Records supplied: Begin
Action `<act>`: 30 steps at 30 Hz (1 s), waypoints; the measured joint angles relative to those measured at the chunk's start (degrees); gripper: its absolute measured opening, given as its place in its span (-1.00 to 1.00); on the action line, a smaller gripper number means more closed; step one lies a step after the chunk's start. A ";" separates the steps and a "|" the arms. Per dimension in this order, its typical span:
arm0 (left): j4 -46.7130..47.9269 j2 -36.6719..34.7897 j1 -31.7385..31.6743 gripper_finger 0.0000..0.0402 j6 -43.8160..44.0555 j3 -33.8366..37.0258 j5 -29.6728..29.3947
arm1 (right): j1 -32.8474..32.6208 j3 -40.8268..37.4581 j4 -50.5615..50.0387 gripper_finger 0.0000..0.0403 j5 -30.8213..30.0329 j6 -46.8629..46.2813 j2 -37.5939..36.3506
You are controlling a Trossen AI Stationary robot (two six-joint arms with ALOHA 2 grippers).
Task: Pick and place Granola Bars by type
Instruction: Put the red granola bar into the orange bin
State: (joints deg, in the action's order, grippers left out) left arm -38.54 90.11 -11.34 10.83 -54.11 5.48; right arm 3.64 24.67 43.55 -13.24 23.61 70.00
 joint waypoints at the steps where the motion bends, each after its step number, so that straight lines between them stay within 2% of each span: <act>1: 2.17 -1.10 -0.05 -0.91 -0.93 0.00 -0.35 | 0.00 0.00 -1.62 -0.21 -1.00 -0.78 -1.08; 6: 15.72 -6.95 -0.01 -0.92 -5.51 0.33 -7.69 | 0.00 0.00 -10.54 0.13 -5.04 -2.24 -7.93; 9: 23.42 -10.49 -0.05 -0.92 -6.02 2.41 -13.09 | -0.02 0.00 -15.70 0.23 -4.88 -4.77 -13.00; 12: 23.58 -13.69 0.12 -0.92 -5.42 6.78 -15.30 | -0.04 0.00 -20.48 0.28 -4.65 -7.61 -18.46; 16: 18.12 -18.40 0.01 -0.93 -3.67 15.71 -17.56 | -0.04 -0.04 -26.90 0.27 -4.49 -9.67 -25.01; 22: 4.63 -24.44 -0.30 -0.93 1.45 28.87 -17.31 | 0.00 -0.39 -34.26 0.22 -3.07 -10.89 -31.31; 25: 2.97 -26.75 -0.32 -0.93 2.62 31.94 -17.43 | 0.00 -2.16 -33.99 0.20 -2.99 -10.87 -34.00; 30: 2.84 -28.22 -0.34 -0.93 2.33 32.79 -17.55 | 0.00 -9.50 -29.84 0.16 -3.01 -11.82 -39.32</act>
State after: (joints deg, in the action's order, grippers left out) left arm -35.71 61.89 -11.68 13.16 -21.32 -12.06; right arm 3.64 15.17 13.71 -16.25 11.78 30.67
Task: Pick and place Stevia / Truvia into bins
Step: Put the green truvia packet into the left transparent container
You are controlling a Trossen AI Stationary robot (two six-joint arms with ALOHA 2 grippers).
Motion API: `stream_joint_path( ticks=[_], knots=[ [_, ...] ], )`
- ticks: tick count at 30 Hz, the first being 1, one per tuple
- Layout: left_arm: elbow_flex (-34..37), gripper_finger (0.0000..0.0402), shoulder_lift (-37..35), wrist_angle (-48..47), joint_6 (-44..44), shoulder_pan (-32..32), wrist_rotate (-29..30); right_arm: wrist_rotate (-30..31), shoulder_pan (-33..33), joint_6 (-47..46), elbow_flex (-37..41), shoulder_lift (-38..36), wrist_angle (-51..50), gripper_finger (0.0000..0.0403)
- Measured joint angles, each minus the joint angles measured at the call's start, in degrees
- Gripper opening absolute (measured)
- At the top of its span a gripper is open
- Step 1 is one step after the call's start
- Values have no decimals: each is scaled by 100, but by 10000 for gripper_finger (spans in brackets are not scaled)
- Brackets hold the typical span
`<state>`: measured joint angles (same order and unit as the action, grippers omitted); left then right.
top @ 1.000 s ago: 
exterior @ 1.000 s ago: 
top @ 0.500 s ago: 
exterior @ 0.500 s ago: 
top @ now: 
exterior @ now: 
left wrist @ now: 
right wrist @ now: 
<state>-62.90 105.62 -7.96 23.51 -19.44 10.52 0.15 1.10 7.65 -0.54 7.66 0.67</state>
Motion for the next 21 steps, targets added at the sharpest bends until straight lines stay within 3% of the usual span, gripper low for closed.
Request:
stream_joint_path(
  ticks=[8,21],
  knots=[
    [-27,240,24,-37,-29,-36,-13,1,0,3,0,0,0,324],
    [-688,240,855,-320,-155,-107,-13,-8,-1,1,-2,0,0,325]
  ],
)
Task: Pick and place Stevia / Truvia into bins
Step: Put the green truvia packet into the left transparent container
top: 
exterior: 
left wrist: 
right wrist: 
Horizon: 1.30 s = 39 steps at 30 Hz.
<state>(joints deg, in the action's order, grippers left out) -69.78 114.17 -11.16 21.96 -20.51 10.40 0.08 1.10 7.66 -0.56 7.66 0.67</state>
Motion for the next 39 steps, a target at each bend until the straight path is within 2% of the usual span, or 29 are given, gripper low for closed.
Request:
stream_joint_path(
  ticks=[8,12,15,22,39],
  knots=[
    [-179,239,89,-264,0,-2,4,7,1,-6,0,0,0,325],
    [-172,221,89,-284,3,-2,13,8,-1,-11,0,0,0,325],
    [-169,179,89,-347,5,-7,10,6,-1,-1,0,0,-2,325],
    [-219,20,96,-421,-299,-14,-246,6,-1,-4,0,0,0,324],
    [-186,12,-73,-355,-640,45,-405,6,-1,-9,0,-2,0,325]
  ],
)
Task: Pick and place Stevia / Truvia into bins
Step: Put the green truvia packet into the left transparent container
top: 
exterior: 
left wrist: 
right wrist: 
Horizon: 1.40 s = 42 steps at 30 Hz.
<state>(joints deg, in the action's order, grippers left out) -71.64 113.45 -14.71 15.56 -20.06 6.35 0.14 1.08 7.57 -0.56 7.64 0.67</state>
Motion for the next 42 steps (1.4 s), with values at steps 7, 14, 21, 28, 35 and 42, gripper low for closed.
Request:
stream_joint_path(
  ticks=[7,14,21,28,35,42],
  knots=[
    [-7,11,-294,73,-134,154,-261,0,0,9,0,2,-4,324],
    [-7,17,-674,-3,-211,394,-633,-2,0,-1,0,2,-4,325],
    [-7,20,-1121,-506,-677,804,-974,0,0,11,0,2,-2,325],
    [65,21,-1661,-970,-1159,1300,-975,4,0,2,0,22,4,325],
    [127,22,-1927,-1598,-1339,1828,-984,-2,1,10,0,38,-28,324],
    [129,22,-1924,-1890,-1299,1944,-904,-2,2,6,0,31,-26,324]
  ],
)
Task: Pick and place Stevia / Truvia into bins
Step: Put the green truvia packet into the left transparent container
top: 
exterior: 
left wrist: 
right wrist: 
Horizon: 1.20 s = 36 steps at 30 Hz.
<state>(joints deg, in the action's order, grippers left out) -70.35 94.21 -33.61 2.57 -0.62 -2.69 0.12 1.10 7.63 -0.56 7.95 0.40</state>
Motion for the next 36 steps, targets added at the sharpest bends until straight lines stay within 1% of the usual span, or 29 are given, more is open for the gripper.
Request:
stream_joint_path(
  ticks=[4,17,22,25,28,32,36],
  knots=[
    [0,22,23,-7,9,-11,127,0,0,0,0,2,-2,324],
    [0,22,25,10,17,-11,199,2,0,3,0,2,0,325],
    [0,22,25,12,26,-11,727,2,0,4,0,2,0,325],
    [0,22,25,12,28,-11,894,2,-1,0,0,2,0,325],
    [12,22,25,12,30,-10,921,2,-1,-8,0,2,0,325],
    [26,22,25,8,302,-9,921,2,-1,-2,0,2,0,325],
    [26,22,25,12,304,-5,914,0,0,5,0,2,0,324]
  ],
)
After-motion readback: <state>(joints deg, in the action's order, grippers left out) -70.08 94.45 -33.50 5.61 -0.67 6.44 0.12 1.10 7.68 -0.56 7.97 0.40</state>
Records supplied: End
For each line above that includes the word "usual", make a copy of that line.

Motion for the next 21 steps, targets added at the sharpest bends until straight lines stay within 3% of the usual span, gripper low for closed.
Motion for the next 39 steps, a target at each bend until the straight path is within 2% of the usual span, or 29 are given, gripper low for closed.
Motion for the next 36 steps, targets added at the sharpest bends until straight lines stay within 1% of the usual span, or 29 are given, more is open for the gripper.

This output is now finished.